#### Exercise description
From the first line to the last, please reproduce the material exactly, skipping the pictures.
++++++++++++++++++++
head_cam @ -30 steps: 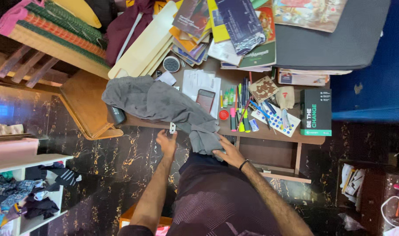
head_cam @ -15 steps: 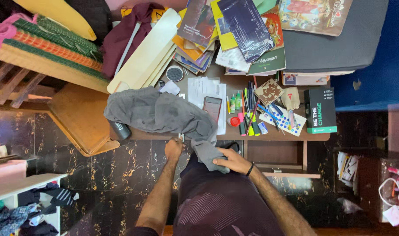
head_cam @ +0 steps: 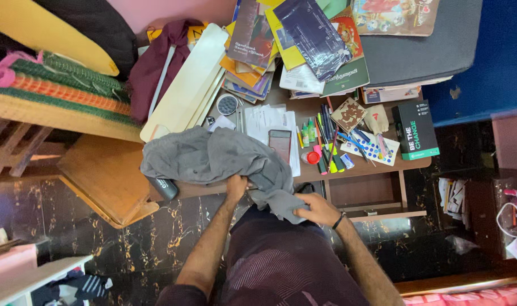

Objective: The person opens a desk drawer and removes various items including papers, a book, a small pouch, a blister pack, a red-capped bottle, highlighters, pens, a stapler, a wallet, and a small box, placing them on the desk. They then walk to a pile of clothes, pick up a grey cloth, return to the desk, and use the cloth to wipe the red-capped bottle.

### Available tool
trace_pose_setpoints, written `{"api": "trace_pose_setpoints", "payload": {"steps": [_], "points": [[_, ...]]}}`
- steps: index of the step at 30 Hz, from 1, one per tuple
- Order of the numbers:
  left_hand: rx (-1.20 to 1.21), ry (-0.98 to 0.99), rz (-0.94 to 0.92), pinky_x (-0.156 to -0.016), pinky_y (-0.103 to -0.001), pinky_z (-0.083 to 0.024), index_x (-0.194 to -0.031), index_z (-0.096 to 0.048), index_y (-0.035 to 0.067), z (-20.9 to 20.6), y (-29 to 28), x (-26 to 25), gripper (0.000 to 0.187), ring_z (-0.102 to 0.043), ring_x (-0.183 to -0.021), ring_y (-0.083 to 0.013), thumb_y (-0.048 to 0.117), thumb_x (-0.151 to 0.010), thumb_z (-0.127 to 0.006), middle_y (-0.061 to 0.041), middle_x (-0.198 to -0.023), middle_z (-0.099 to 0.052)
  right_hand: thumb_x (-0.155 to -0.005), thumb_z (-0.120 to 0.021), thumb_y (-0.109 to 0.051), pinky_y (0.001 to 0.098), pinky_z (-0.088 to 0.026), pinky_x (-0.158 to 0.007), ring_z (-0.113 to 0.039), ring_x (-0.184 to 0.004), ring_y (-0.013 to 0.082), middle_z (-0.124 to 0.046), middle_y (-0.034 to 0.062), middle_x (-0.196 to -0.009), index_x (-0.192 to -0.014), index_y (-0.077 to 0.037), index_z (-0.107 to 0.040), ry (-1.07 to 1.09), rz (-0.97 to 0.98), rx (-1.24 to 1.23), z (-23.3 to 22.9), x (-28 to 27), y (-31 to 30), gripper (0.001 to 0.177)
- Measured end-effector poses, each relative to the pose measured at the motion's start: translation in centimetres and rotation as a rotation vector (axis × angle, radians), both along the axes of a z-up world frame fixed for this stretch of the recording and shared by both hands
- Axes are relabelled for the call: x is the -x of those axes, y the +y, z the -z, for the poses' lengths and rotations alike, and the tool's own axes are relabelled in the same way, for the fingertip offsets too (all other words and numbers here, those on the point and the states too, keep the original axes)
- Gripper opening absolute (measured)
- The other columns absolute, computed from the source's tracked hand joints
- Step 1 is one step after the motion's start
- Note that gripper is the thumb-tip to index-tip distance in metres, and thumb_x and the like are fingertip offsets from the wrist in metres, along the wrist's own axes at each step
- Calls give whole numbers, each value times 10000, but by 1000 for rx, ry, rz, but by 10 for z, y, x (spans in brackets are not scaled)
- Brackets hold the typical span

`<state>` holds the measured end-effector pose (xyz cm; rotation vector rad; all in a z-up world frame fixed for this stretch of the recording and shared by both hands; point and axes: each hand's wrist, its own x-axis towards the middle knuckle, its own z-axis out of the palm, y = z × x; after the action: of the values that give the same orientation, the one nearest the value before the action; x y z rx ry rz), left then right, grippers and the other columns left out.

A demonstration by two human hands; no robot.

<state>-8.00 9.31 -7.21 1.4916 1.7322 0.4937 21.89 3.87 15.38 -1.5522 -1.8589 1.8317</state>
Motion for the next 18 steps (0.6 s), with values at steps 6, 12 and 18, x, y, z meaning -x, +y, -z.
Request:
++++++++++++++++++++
#### Task result
head_cam @ -30 steps: 
head_cam @ -15 steps: 
head_cam @ +0 steps: 

Objective: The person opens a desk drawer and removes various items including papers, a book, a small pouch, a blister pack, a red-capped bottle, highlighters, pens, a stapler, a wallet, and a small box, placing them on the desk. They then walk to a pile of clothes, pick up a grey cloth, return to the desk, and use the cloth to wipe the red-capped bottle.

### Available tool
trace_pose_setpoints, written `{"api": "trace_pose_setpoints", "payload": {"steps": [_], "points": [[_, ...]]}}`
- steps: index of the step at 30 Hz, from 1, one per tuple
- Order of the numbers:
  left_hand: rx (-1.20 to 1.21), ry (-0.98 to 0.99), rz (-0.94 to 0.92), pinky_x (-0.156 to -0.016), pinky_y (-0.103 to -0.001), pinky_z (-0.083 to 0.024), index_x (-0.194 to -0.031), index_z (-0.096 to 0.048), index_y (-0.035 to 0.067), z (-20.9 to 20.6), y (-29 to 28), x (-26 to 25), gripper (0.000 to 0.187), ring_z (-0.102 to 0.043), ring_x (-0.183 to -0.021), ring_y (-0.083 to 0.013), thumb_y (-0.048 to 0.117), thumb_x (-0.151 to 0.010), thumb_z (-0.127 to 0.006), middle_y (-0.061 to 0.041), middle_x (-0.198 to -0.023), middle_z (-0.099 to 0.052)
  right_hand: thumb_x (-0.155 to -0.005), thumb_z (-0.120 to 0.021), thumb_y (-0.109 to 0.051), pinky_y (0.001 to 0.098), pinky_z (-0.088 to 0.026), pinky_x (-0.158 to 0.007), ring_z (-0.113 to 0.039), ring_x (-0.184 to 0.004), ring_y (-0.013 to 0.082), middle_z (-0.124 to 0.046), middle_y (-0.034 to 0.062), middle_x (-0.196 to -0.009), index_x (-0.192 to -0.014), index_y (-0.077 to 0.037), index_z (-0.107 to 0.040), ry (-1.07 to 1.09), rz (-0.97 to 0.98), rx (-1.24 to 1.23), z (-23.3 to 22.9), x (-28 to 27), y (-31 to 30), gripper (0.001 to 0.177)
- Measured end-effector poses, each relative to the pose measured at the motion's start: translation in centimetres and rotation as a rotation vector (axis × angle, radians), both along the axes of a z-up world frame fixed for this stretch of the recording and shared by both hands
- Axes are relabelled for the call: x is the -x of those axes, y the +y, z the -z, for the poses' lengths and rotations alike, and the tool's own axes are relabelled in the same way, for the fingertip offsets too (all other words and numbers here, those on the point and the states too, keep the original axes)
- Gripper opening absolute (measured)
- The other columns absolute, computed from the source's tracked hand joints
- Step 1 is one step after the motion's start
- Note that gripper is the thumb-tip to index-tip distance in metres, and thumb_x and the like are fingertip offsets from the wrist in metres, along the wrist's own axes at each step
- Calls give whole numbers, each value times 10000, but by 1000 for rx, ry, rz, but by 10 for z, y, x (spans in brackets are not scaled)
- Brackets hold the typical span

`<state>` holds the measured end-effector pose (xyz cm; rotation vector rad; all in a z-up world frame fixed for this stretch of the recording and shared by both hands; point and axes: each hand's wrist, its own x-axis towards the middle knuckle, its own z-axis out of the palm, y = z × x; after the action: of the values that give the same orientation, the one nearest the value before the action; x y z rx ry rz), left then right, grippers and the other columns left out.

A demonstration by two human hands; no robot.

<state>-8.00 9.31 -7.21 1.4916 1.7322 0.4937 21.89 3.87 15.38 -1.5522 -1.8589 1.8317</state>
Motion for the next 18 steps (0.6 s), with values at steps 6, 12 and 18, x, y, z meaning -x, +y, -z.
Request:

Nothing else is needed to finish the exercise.